**PROBLEM REQUIREMENTS**
Only one stretch of the data below is wanted: the lines starting at the one with "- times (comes" and ending at the one with "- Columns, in", both included, given again exactly.

**EXTRACTED MATERIAL**
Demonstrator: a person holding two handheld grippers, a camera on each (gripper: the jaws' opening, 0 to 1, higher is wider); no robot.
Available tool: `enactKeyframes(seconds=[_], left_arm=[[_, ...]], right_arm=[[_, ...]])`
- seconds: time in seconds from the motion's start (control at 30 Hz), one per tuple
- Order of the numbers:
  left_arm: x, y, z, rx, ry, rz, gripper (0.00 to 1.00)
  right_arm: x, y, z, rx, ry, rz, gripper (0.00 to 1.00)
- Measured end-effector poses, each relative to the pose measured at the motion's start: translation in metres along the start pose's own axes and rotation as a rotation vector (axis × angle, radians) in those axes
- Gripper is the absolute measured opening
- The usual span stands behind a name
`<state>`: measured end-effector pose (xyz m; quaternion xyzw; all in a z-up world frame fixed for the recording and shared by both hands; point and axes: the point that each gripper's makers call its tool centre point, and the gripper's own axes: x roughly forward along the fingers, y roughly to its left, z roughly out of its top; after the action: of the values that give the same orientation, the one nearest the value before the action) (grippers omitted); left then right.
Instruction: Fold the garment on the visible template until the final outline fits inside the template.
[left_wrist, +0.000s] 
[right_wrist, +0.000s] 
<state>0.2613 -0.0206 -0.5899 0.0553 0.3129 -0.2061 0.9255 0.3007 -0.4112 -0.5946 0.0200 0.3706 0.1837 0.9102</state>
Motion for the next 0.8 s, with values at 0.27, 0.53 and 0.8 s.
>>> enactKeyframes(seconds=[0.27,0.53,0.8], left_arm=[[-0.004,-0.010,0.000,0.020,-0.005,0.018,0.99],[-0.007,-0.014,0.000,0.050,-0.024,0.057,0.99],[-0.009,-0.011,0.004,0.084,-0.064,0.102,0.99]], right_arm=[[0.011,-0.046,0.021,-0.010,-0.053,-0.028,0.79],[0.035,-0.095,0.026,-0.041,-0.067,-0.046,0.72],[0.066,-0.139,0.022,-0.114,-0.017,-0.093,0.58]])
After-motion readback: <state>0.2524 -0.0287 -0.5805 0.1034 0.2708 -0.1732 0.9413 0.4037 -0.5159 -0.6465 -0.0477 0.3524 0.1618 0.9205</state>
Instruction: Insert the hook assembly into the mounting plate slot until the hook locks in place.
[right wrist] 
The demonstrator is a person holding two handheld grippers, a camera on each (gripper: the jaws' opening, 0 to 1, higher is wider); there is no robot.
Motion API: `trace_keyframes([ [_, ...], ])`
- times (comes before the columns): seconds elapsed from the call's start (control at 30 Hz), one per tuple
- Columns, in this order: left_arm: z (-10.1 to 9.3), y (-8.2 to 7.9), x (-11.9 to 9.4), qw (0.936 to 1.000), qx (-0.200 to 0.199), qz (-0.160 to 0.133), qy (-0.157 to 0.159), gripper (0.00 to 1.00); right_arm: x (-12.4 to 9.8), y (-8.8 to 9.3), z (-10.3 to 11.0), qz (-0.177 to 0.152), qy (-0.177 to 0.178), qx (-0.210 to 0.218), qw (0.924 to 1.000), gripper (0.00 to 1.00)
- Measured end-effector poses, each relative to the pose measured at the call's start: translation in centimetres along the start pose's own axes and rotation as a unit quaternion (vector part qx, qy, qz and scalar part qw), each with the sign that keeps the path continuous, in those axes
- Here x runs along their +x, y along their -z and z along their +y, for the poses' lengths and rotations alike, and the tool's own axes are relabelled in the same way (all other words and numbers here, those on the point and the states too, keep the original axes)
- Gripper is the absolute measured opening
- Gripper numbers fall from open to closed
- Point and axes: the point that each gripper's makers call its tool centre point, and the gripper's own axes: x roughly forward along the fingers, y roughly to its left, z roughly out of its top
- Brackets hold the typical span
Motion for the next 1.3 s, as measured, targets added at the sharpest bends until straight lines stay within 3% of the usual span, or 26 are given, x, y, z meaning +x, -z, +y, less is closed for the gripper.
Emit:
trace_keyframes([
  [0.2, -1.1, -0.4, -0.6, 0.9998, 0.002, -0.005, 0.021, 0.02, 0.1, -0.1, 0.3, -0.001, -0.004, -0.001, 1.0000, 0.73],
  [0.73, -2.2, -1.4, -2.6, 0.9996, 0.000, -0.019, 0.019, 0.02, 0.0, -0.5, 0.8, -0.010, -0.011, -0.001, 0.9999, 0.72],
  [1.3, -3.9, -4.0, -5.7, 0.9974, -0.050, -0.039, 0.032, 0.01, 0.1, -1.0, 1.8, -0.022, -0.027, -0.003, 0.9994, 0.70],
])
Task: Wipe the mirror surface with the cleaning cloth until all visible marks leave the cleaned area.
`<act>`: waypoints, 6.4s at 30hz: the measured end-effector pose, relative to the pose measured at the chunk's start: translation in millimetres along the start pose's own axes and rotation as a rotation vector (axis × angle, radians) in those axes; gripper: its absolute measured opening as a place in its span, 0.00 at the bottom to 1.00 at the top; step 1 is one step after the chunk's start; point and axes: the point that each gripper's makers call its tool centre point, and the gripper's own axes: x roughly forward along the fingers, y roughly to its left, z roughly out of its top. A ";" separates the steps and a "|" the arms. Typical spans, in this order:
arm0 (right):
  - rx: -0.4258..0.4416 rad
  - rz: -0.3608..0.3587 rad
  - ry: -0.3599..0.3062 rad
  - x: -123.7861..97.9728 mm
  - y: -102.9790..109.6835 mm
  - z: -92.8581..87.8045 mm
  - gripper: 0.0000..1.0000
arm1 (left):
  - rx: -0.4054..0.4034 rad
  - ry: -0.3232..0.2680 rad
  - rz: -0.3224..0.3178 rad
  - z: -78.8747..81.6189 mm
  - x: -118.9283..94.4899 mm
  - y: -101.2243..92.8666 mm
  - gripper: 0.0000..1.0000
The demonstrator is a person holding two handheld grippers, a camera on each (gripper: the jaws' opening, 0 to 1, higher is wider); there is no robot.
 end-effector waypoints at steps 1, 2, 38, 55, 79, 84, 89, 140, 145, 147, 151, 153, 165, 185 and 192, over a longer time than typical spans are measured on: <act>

**EXERCISE RESULT**
- times (comes before the columns): seconds elapsed from the call's start (control at 30 Hz), one per tuple
- Columns, in this order: left_arm: z (-10.1 to 9.3), y (-8.2 to 7.9), x (-11.9 to 9.4), qw (0.936 to 1.000), qx (-0.200 to 0.199), qz (-0.160 to 0.133), qy (-0.157 to 0.159), gripper (0.00 to 1.00); right_arm: x (-12.4 to 9.8), y (-8.8 to 9.3), z (-10.3 to 11.0), qz (-0.177 to 0.152), qy (-0.177 to 0.178), qx (-0.210 to 0.218), qw (0.924 to 1.000), gripper (0.00 to 1.00)

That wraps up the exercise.